Retrofitted Toronto City Waterfront Building uses 71% Less Energy
Toronto’s City Waterfront Building (CWB) serves as a world-class sustainability model for building owners exploring deep reductions to GHG emissions, energy use, and the potential of hydrothermal technology.
Because buildings are the largest source of emissions in the City of Toronto, the skyline needs to be a frontline in the struggle against climate change. Building emissions are primarily generated by the burning of fossil fuels for heating and hot water and reducing them will go a long way towards meeting the goals of the City of Toronto’s TransformTO Net Zero Climate Action Strategy, as well as the City’s ambitious target to reduce community-wide emissions to net-zero by 2040.
To demonstrate leadership and help equip Toronto’s buildings for the future, the City piloted several projects — one of which was the City Waterfront Building (CWB) energy retrofit focused on hydrothermal technology. The project took place over three phases, culminating in a deep energy retrofit — and the results are significant.
The scope of the project was ambitious. The aim was to reduce energy use by at least 40% over 2015 consumption rates while maximizing opportunities for renewable energy, minimizing the use of potable water, and achieving a financial return within a maximum of 20 years.
To start the project off, the vendor’s engineering team modelled the building using energy management software to determine the building’s energy consumption. Along with a thorough analysis of past energy consumption, this allowed the team to right-size the new heating and cooling system. With this information, they looked at the existing context as well as what outcomes the City sought to achieve.
The building’s location, next to Lake Ontario, inspired the city to use the lake itself as a source of heating and cooling. The City’s net-zero target also led the vendor’s design and the use of an electrical power source: heat pumps. With few other lake-based hydrothermal systems in North America to study, the engineering team drew from its own experience with various bodies of water to inform the system design and implementation. They used surface temperature data from the Toronto harbour, along with a thorough understanding of heat pump performance in various conditions. Given the relatively short time frame to implement the retrofit, the team developed rules of thumb for safe ranges, designing the system to work within these rules.
In Stage 1 of the three-stage retrofit, which ran from 2018-2022, an LED lighting retrofit was completed, reducing electrical consumption by approximately 204,222 kWh per year, while also reducing maintenance costs and improving lighting conditions in the building.

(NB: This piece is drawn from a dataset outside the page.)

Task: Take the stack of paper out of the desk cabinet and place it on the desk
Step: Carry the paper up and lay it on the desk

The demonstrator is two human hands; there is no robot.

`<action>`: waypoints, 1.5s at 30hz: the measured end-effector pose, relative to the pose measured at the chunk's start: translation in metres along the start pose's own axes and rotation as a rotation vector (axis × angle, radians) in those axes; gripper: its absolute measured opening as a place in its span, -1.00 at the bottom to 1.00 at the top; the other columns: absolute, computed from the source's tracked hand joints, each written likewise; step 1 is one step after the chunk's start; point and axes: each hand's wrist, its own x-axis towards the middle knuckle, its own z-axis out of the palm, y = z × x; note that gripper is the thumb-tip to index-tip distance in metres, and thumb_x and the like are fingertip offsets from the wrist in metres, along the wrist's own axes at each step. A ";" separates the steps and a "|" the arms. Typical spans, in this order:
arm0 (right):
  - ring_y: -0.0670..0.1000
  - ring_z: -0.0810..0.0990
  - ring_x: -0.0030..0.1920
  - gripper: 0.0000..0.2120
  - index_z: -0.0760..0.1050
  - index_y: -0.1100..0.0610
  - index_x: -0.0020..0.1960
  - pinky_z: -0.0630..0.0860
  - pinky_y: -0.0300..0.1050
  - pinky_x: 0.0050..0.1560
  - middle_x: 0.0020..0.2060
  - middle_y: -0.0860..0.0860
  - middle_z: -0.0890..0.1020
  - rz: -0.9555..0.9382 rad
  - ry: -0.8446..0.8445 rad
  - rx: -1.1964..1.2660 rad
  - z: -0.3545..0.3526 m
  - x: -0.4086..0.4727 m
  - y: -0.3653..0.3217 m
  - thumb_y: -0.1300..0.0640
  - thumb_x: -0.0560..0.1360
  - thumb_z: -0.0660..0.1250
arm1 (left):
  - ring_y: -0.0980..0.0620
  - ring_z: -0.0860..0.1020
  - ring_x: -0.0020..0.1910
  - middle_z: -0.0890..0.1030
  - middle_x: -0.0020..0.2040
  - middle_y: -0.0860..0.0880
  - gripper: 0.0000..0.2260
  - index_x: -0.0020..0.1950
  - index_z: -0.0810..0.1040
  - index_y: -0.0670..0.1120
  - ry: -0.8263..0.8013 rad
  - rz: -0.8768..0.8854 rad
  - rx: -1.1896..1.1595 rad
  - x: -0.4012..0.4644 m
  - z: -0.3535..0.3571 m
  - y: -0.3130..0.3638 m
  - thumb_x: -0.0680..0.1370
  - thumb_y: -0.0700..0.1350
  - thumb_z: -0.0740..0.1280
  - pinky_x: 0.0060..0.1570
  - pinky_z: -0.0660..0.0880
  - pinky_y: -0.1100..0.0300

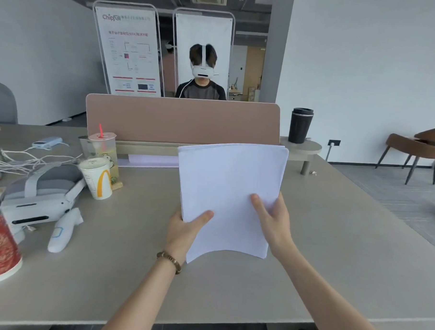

During Stage 2, a rooftop solar PV system with energy storage was completed. It includes a 100KW AC solar photovoltaic (PV) system, which offsets about 12% of the building’s electricity usage per year by generating 134,400 kWh of renewable electricity. A 200kWhr lithium-ion battery, connected to the solar PV system, enhances the building’s resiliency by providing energy for the building’s critical loads during power outages. Energy stored in the battery can also be used to reduce the building’s peak electricity demand loads.
Stage 3 was a deep energy retrofit. This includes a closed-loop, lake-based, hydrothermal system that relies solely on electricity to provide 100% of the heating and cooling for the building. This eliminates the need for natural gas and significantly reduces the building’s GHG emissions. The new heating system uses heat pumps instead of gas-fired boilers, producing three times the amount of heat per energy inputted into the system. To support the lower hot water temperature in the new heating system, radiator capacity was increased, and terminal reheat coils were added for many rooms within the building. Finally, a responsive building automation system, together with occupancy sensors, supports temperature and ventilation setbacks in vacant rooms, helping to reduce heating and cooling requirements.
The CWB energy retrofit has achieved transformative results, exceeding the City’s desired outcomes. The building now generates clean, decentralized electricity, uses 71% less energy, and it emits 83% fewer Scope 2 GHG emissions — all while being more comfortable and easier to maintain. Toronto’s City Waterfront Building serves as a world-class sustainability model for building owners exploring deep reductions to GHG emissions, energy use, and the potential of hydrothermal technology.
It’s a great project on a Great Lake and a great start.